Con las resoluciones de la Corte, los tres Poderes de la Unión han materializado el modelo de discriminación a los medios de uso social, emanado del cabildeo de la Cámara de la industria de la Radio y la Televisión (CIRT), encabezada por Televisa y TV Azteca, durante la aprobación de la Ley Telecom, bajo la mentira de una “competencia desleal” entre medios tan desiguales. La “confusión” del Ministro Cossío entre “obtención de ingresos” y “lucro” perpetúa y abona a la mentira de la CIRT y prácticamente deja en estado de indefensión a los vulnerables medios de uso social.

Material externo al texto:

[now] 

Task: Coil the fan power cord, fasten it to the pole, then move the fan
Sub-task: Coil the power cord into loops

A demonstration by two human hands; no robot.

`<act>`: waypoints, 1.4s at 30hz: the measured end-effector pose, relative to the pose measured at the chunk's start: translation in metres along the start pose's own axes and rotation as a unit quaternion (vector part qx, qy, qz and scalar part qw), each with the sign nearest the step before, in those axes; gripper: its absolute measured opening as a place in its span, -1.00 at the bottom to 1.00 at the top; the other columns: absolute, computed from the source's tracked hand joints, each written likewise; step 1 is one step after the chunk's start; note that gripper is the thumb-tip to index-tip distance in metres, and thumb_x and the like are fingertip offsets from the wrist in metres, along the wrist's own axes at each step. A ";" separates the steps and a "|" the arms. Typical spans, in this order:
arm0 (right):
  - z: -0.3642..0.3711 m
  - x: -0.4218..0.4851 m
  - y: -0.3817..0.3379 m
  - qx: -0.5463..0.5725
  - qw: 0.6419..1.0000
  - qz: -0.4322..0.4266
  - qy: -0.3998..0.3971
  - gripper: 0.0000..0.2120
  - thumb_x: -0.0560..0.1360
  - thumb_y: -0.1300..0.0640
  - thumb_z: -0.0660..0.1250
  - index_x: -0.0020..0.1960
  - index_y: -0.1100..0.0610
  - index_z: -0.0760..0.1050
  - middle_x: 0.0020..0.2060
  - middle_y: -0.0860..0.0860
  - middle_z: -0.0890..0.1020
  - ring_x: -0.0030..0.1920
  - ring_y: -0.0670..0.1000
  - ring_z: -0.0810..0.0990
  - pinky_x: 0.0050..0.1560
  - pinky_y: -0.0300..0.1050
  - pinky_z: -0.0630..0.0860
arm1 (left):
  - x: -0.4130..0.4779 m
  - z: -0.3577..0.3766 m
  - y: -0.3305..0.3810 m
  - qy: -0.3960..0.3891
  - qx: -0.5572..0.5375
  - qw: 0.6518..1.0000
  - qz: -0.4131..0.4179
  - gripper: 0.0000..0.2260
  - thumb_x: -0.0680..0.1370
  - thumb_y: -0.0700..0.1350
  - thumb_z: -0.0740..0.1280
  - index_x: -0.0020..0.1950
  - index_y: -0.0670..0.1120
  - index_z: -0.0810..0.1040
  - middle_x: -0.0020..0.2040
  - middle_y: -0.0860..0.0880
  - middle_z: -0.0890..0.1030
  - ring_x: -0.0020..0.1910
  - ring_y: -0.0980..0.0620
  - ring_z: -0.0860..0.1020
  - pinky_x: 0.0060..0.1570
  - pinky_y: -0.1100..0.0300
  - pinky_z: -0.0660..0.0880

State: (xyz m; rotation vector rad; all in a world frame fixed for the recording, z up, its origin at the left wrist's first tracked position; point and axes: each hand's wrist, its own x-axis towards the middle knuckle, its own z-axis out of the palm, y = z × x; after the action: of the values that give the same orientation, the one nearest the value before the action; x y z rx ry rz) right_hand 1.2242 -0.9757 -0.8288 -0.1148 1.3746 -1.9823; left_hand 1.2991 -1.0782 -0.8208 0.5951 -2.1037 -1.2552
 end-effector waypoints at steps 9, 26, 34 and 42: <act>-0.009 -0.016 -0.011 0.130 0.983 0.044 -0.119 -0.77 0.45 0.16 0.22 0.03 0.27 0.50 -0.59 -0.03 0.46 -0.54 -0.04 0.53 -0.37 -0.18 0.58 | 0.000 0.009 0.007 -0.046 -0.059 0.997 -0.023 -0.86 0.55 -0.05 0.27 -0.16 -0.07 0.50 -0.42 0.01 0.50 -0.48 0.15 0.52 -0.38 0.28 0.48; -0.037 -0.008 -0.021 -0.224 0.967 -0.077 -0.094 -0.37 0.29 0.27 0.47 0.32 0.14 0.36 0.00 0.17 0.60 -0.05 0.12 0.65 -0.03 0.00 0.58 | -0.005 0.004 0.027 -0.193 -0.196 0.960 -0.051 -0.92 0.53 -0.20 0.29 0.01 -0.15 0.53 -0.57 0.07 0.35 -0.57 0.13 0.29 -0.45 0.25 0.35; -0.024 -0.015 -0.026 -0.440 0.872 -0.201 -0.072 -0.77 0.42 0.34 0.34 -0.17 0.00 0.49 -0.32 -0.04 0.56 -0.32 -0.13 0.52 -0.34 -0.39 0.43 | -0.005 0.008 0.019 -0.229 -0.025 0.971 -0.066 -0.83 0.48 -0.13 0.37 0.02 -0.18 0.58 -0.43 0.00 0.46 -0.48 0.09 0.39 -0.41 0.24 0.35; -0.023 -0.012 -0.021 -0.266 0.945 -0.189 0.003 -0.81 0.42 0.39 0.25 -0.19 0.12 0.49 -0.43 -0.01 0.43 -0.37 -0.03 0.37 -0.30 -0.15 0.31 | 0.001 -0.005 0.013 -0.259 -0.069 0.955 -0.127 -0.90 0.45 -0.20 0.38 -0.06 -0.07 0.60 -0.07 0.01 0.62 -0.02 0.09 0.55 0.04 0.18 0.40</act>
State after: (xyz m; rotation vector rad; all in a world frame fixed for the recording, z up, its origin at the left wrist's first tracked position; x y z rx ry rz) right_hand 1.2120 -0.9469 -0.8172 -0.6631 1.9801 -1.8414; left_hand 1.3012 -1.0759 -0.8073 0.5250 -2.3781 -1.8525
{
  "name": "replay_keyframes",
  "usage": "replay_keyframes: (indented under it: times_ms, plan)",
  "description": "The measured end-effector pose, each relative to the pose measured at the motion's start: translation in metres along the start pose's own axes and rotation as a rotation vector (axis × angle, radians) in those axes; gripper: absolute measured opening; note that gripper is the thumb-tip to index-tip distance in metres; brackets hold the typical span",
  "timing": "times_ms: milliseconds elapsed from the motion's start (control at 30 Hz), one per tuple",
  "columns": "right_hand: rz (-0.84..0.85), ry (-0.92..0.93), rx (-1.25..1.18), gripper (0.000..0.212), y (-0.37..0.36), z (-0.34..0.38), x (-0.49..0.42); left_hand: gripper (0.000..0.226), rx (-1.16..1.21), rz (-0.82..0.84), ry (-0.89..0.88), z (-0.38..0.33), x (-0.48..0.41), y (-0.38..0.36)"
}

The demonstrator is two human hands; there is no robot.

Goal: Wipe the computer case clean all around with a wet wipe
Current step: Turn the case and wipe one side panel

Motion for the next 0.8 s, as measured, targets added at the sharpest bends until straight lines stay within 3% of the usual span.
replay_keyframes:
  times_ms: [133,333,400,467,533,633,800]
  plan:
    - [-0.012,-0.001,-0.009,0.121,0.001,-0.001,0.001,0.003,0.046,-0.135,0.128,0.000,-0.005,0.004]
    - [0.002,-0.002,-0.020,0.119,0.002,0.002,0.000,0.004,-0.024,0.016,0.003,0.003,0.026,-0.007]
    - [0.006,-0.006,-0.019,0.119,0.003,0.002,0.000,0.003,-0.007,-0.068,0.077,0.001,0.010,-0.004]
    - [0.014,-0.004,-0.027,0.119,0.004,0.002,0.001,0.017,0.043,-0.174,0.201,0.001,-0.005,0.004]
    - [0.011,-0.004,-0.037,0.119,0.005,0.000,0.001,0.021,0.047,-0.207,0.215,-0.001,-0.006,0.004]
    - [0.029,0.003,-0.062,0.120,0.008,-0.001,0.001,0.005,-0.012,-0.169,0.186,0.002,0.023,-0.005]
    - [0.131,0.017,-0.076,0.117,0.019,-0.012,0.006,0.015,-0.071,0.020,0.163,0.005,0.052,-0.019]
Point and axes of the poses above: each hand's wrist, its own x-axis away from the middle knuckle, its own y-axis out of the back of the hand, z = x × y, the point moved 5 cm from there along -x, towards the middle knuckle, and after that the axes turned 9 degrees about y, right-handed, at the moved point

Así las cosas, el camino que probablemente transitarán estos medios, llegará hasta la CIDH y la Corte Interamericana de Derechos Humanos, que seguramente reconocerá esta discriminación a la luz de los criterios que la propia CIDH ha fijado. Pasará mucho tiempo, quizás años, antes de que indígenas y comunicadores comunitarios encuentren el reconocimiento de la importancia del flujo informativo en sus comunidades, que no encontraron en un país que de muchas formas y desde siempre los ha discriminado.

“Bienvenida la competencia”, tuiteó Emilio Azcárraga cuando se anunció la Reforma a las Telecomunicaciones de Peña Nieto. Ya vimos en qué términos.

Alfredo Lecona

Activista. Defensor de derechos humanos. Manifestante. Nació en la Ciudad de México en 1986. Apasionado de la libertad de expresión desde mayo de 2012, cuando jóvenes universitarios dieron una lección de dignidad al país. Ha promovido y acompañado procesos legislativos y políticos desde la sociedad civil y como asesor parlamentario, sin haber pertenecido nunca a partido político alguno. Apartidista. Consultor en temas de libertad de expresión, justicia, corrupción, transparencia y organizaciones de la sociedad civil.